Director Werner Herzog's Latest Film Is a Vermont Exclusive
UPDATES BELOW: 12/26/13 & 1/14/13
Though the semester is nearly over, a film class at the University of Vermont has welcomed a new student: acclaimed director Werner Herzog.
Herzog, who has been making films since the early 1960s and is best known for his films Aguirre, the Wrath of God; Grizzly Man and Cave of Forgotten Dreams, has been an artist-in-residence at Dartmouth College for the past semester, working with students and speaking at public screenings of his films.
UVM professor Peter Gruner Shellenberger, a visiting lecturer in film and photography, recently took some students in one of his filmmaking classes to Hanover to hear Herzog speak about his films. Shellenberger brought to the event a vintage Super-8 camera, preloaded with film and, at the Q&A session, asked Herzog if he would use the camera to make a film for the UVM students.

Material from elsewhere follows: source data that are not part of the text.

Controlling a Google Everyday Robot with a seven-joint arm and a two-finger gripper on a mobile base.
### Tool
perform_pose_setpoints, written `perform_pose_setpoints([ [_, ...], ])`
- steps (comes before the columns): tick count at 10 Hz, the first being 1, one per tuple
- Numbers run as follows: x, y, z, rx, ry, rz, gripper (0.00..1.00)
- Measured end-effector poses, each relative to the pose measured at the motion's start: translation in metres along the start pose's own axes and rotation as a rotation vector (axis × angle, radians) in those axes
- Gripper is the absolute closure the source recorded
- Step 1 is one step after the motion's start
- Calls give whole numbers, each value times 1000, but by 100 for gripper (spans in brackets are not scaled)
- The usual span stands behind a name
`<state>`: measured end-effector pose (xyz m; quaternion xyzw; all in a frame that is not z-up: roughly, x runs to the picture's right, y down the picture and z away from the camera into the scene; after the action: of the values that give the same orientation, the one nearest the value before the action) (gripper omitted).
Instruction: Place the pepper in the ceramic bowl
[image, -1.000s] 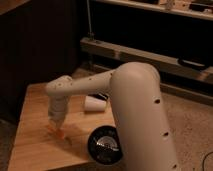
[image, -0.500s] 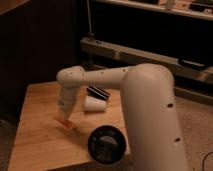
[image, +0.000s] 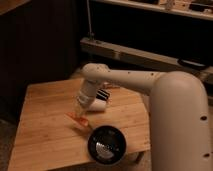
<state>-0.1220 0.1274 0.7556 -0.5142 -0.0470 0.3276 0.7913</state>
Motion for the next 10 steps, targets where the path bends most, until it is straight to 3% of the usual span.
perform_pose_setpoints([
  [2, 29, -7, -13, -24, -8, 3, 95],
  [6, 100, -4, -38, -59, 21, -21, 95],
  [9, 154, 11, -42, -89, 48, -29, 94],
  [10, 167, 15, -42, -104, 55, -33, 89],
])
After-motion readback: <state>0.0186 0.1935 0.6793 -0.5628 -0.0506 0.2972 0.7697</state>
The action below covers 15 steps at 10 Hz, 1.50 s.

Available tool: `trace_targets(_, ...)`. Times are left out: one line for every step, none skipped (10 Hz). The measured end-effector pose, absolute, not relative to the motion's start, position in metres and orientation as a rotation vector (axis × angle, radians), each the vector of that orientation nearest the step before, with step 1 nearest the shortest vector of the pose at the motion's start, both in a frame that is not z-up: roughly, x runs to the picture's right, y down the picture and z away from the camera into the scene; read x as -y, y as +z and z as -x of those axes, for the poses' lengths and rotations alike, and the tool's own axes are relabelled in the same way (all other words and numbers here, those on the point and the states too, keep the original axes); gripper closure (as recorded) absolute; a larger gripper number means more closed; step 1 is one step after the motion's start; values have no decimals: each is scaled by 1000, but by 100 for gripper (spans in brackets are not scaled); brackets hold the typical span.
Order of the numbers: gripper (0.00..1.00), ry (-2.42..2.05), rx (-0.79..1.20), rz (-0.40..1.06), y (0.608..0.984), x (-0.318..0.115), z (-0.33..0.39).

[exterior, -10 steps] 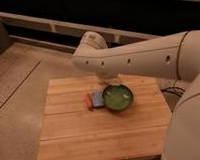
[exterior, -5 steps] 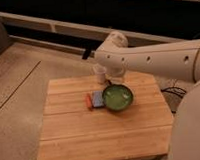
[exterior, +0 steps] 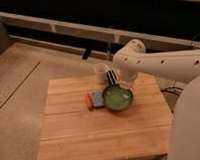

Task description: Place the bottle in the ceramic bowl

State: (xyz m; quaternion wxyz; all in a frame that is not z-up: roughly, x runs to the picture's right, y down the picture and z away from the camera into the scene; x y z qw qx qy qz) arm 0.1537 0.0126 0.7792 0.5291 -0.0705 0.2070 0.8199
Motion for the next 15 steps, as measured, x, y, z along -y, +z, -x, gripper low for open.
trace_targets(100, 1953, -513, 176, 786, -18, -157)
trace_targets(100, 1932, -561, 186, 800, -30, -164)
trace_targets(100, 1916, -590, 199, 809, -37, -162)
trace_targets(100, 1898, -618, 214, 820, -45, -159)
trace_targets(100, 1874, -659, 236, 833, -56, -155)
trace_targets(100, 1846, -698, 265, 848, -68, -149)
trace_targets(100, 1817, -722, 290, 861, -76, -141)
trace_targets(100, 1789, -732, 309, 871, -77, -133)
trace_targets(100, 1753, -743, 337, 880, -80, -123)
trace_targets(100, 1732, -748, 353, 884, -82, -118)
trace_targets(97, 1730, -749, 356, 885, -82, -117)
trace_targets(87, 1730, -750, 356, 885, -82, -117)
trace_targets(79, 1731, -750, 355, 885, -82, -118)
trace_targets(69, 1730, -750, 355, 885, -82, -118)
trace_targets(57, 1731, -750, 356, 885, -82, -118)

To Shellenberger's surprise, Herzog agreed.
"Did I think he would do this?" asks Shellenberger rhetorically. "Never in a million years. But, then, there’s a part of me that maybe knew that he would be open to it," he adds, referring to Herzog's reputation for unusual film projects.
Two weeks after giving Herzog the camera, Shellenberger received it in the mail, with a roll of unexposed film still inside it. Herzog also included a few unusual conditions:
What should happen is the following: please develop the film and hand it over to your students. My demand is the following: they have to make films, collectively or individually, which should include my footage. Obviously, they do not need to take everything, nor in the order I filmed the material.
The title of their film/films has to be WHERE’S DA PARTY AT?
In my footage this appears in one of the graffiti, and at least this portion of the text should appear in the film, or all the films.
Where's Da Party At? made its official début at a screening of student film work in Williams Hall on Thursday, December 12. Quite wonderfully, the poster for that event lists, in alphabetical order, the names of the filmmakers; Herzog's is right there, 11th in the list of 29, receiving no special emphasis.
Shellenberger shares with this reporter the opinion that Herzog's reputation as a "wild man" is little more than media hype, and that he is, in fact, a thoughtful and generous filmmaker. That generosity was demonstrated by Herzog's willingness to take part in this unusual project.
"The students are kind of flummoxed by [Herzog's participation]," says Shellenberger. "They can’t believe it. Students do tend to be [interested in] the cult of personality and hearsay. But a bunch of my students have already said, 'He’s a really nice guy. I can’t believe how nice he really is.' It goes to show that you don’t really know him. It was almost like a grade-school learning lesson."
For Grizzly Man, the Herzog film that Shellenberger most admires, the director shot fairly little original footage. Instead, he compiled the film largely from video shot by the late naturalist Timothy Treadwell, who lived among — and was eventually killed by — Alaskan grizzly bears.
Shellenberger is thrilled that he's had the chance to engage Herzog himself in a similar project: With Where's Da Party At?, it is Herzog's original footage that becomes the raw material for other filmmakers.
"The whole point of this [exercise]," says Shellenberger, was to receive imagery and, no matter what, work with that. Not to go after [Herzog] and say, 'What did you mean by this?' We’re now problem solvers in deciphering where to go, and in that is a huge gift."
At this time, Where's Da Party At? has not yet appeared in Herzog's filmography on IMDB. But surely that's just a matter of time. Look for an update here on Live Culture.
UPDATE (12/26/13):
There's a very good — and even inspiring — reason why Seven Days cannot not link to an online version of Where's Da Party At?
Professor Shellenberger has recently worked out with Werner Herzog the director's terms for making the film more widely available. Herzog stipulated that the film be shown only in the context of the films that the students made for Shellenberger's class, but could not be distributed as a stand-alone entity. As Shellenberger put it in an email, the students "are free to roam with their films that incorporate his footage," but not to distribute Herzog's footage (which, by the way, was shot in Detroit, not in Los Angeles, as was originally suspected) in and of itself.
Herzog's spirit of artistic integrity and generosity will likely be remembered by these aspiring filmmakers for a long time.
UPDATE (1/13/14):
Further Herzogian news!
Professor Shellenberger has posted online several of his students' films that incorporate the footage shot by Werner Herzog. Many of them are indeed titled Where's Da Party At?, and all of them contain fragments of the original Super8 footage that Herzog shot in Detroit, then effectively donated to the students.
So concludes one of the unlikeliest and most remarkable chapters in Vermont filmmaking history.